■ What you are asked to do: Working from the start of the listing, please write out exactly the lines through the one that holds "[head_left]", both included, and omit all pictures.

== Provided material ==

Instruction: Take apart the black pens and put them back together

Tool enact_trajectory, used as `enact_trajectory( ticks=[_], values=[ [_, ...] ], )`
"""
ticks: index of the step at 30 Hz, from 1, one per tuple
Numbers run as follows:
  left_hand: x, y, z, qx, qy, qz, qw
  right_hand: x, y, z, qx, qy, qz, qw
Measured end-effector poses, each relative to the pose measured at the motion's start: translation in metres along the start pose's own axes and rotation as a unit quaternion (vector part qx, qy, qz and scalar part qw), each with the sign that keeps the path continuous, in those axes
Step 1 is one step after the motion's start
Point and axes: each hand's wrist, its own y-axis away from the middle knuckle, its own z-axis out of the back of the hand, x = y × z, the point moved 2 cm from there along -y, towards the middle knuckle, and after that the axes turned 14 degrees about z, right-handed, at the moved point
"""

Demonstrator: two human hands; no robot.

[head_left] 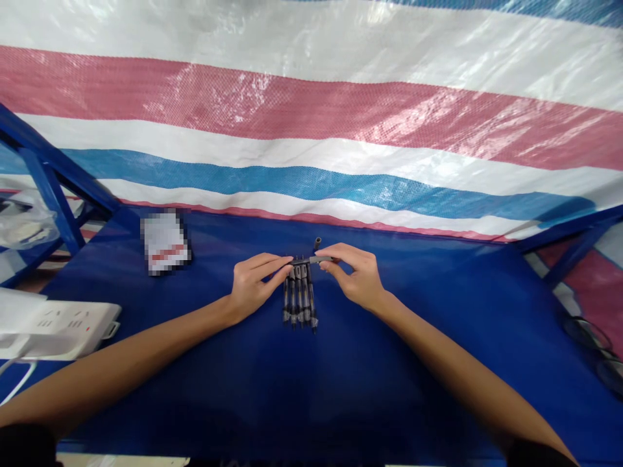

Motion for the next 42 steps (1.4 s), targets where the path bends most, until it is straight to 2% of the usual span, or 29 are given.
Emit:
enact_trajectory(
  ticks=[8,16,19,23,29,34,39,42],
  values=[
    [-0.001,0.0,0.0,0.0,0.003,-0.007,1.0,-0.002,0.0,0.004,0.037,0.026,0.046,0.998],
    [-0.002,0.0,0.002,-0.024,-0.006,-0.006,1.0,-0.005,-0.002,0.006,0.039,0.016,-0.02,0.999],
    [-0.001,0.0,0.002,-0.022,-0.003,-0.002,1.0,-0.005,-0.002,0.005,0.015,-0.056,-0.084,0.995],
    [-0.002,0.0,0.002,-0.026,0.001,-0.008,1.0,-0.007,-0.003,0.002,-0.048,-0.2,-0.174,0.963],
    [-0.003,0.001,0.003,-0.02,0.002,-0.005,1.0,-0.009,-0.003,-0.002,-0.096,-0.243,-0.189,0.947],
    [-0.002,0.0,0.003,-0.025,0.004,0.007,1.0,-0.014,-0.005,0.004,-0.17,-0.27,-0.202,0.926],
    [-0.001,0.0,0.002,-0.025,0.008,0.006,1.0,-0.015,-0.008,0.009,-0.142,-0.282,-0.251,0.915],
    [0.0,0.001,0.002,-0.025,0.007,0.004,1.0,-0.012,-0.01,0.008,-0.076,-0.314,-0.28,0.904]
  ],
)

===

■ Task response:
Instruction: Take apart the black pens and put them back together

Tool enact_trajectory, used as `enact_trajectory( ticks=[_], values=[ [_, ...] ], )`
"""
ticks: index of the step at 30 Hz, from 1, one per tuple
Numbers run as follows:
  left_hand: x, y, z, qx, qy, qz, qw
  right_hand: x, y, z, qx, qy, qz, qw
Measured end-effector poses, each relative to the pose measured at the motion's start: translation in metres along the start pose's own axes and rotation as a unit quaternion (vector part qx, qy, qz and scalar part qw), each with the sign that keeps the path continuous, in those axes
Step 1 is one step after the motion's start
Point and axes: each hand's wrist, its own y-axis away from the middle knuckle, its own z-axis out of the back of the hand, x = y × z, the point moved 2 cm from there along -y, towards the middle knuckle, and after that the axes turned 14 degrees about z, right-handed, at the moved point
"""

Demonstrator: two human hands; no robot.

[head_left] 

The exercise is complete with this answer.